No rol de beneficiários dos dois sacos azuis também constam múltiplas pessoas que não são arguidas ou acusadas no caso, como a secretária do antigo banqueiro, que recebeu perto de meio milhão de euros.
O próprio Ricardo Salgado recebeu 6,3 milhões de euros desta offshore que controlava, dois milhões dos quais devolveu em 2012, em movimentações que já aparecem referidas na Operação Marquês, em que o Ministério Público acusa o banqueiro de se ter apropriado de 10,7 milhões de euros provenientes do grupo que dirigia.
A Enterprises, realça o Ministério Público, movimentou apenas numa das suas contas, no Banque Privée Espírito Santo, praticamente três mil milhões de euros, sem que ninguém pedisse explicações ou comunicasse práticas suspeitas. “O que se justifica pelo domínio de facto que Ricardo Salgado exercia sobre esse banco suíço”, justifica o Ministério Público. “A contrapartida da grande maioria dos pagamentos que foram feitos pela Enterprises foi lançada em rubricas (…) que não evidenciam individualmente os destinatários desses pagamentos, no intuito de proteger, mantendo oculta, a relação de destinatários.”
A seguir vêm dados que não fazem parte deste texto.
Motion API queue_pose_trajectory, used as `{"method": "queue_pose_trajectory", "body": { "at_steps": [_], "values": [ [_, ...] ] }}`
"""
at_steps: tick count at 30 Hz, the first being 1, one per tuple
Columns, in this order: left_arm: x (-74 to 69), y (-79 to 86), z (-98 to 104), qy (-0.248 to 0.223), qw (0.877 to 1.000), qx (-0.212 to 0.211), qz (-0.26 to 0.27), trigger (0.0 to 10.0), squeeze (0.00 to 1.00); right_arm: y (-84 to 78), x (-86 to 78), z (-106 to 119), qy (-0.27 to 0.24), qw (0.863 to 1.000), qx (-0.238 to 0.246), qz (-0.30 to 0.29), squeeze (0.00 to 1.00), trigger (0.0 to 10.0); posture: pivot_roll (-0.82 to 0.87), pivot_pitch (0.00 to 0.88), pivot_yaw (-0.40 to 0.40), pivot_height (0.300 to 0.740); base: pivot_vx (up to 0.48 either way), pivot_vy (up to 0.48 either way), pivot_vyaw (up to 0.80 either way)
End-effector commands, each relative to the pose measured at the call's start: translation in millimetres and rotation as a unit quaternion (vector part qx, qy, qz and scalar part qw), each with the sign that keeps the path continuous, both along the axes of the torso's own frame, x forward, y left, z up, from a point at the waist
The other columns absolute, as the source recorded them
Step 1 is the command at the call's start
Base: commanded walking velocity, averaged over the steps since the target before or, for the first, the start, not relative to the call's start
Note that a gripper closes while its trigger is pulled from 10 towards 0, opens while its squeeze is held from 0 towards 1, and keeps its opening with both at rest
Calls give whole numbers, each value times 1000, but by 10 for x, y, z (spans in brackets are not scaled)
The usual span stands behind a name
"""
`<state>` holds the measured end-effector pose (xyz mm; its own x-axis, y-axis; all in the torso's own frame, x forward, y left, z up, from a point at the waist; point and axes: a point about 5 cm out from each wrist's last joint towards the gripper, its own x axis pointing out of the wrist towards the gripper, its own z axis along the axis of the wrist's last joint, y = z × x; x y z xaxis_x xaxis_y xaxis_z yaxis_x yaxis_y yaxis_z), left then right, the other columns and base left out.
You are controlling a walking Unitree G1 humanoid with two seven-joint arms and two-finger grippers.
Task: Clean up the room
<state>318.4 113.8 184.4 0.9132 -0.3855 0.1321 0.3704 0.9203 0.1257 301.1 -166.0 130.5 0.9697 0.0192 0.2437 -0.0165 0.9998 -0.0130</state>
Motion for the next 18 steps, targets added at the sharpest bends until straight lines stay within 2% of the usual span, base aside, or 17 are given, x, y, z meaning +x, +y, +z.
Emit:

A liquidez necessária para as transacções, diz a acusação, “foi suportada pelo BES e pelo património dos seus accionistas, através das operações projectadas com as sociedades de investimento Eurofin em torno da venda fraudulenta de obrigações do banco aos seus clientes, de onde resultaram mais-valias em dinheiro desviadas para a Enterprises”, refere a acusação.
O PÚBLICO contactou a defesa de Ricardo Salgado e a de Morais Pires, mas a primeira remeteu para um comunicado emitido esta terça-feira em que os advogados do antigo banqueiro recusam a prática de qualquer crime por parte do cliente e a segunda não fez chegar nenhum comentário em tempo útil.